Most shameful was, that the owner made the gardener work for the money, we had given him for the hospital. We’d stupidly noted the amount in the booklet with the expenses. She was so wired, that she thought he’d owed her that amount. Neither the gardener nor we were able to convince her of the opposite. Most probably she just had been looking for another way to make his life miserable, which she seemed to enjoy. How terrible it must be, to work as a gardener for a lady, who is stuck in the old colonial, snobbish behaviour against her employee. We felt awfully ashamed of her disgusting abuse of a simple friendly worker.
Despite all stumbles, not all was bad during our house sit. We did a few excursions to the coast and ate at local restaurants. It was good to see a totally different culture and to live as an expat for a while. We experienced friendly, helpful Kenyans, but also bugging hawkers along the beach and a few on the streets as well. Mtwapa is a party town full of life and entertainment for people, who like nightlife. Not quite what we are looking for as wildlife and nature lovers though. We observed copious foreigners, mainly European men with young local women, enjoying their pension in a cheap and good enough lifestyle. But most of all we were dumbfounded by the mind-boggling deteriorating infrastructure with power cuts numerous times a day. The sights of cows searching for food on dumps along the roads was as mind boggling as the knowledge that a town like Mombasa with about one million people had only one fire truck till a charity from Germany helped out with another one. Two fire trucks for a town of that size! That’s not because the Kenyans don’t have the money for more. They just don’t care about their own country people. I get irritated, when I think of the salaries and fringe benefits, which the Presidents and politicians in Kenya and other African countries enjoy and meanwhile they turn a blind eye on their duties to provide decent infrastructure. Rather they enrich themselves and their grand families and put as much money in their own pockets as possible during their terms of reign.

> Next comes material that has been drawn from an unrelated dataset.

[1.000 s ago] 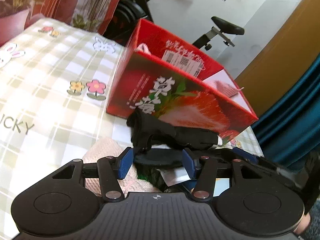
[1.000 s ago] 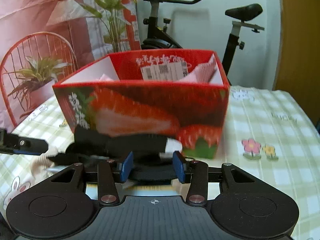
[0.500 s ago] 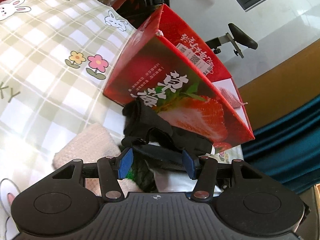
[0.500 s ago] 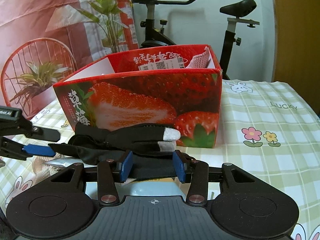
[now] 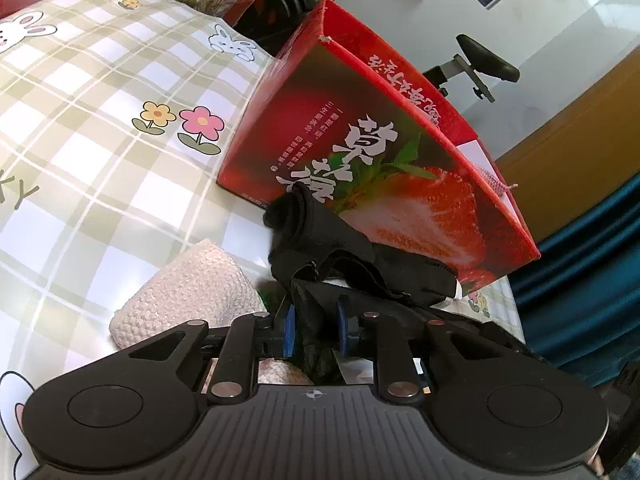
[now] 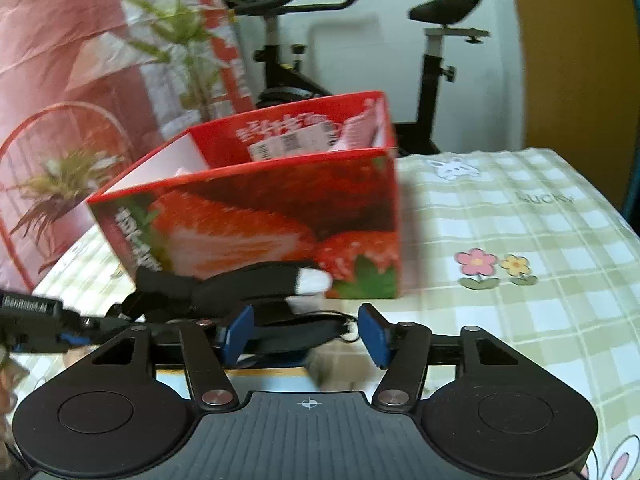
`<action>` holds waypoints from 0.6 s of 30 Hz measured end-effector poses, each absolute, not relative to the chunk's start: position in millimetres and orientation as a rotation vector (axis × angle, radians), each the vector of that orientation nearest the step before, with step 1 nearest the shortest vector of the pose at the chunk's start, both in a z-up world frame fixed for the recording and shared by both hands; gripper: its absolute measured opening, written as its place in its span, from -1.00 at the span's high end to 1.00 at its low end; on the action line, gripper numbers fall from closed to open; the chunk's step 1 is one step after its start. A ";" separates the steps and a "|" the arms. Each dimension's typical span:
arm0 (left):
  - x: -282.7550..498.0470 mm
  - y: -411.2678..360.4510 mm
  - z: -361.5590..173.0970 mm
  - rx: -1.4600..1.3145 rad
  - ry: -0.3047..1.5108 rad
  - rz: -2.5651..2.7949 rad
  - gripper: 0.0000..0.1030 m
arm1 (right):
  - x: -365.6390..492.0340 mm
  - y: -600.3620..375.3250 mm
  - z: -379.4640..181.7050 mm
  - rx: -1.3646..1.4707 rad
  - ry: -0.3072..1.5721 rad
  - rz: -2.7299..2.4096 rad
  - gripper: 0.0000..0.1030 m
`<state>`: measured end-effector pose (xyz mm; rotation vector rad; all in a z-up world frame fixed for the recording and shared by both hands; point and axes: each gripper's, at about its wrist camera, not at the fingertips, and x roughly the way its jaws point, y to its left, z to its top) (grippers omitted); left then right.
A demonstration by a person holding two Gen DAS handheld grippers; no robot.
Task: Organize soft objects
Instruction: 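Close the left gripper on the black strap and lift it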
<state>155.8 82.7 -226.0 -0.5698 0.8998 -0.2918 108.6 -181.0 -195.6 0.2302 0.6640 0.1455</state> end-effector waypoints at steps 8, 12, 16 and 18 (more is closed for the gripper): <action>155.4 83.6 -229.4 -0.577 0.901 -0.298 0.58 | 125.8 -206.2 -209.7 0.443 0.749 0.163 -0.04; 153.5 83.8 -226.9 -0.570 0.885 -0.307 0.60 | 133.5 -213.3 -218.1 0.553 0.789 0.168 0.19; 150.6 81.6 -217.0 -0.547 0.848 -0.326 0.67 | 132.1 -211.9 -210.4 0.532 0.771 0.158 0.65; 148.3 79.3 -208.8 -0.522 0.820 -0.339 0.70 | 130.0 -212.2 -201.5 0.501 0.743 0.160 0.73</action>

Having said that, I’m sure that we will be going back to a third world country again later on despite these back draws, only because most of them still have some of the best protected wildlife reserves. Most probably it won’t be Kenya, as the country has a disturbing pricing philosophy targeting only the overly wealthy tourist and surely not the average traveller. Foreigners have to pay about five times the price of a Kenyan resident for entrance fees into the National Wildlife Parks. We hope Kenya has the common sense to protect its natural treasures of wildlife accurately with this money at least.
So, this time, not just a happy travel story as usual, but some deep thoughts and troubles. But also that belongs to travels. Live and learn – as the saying goes.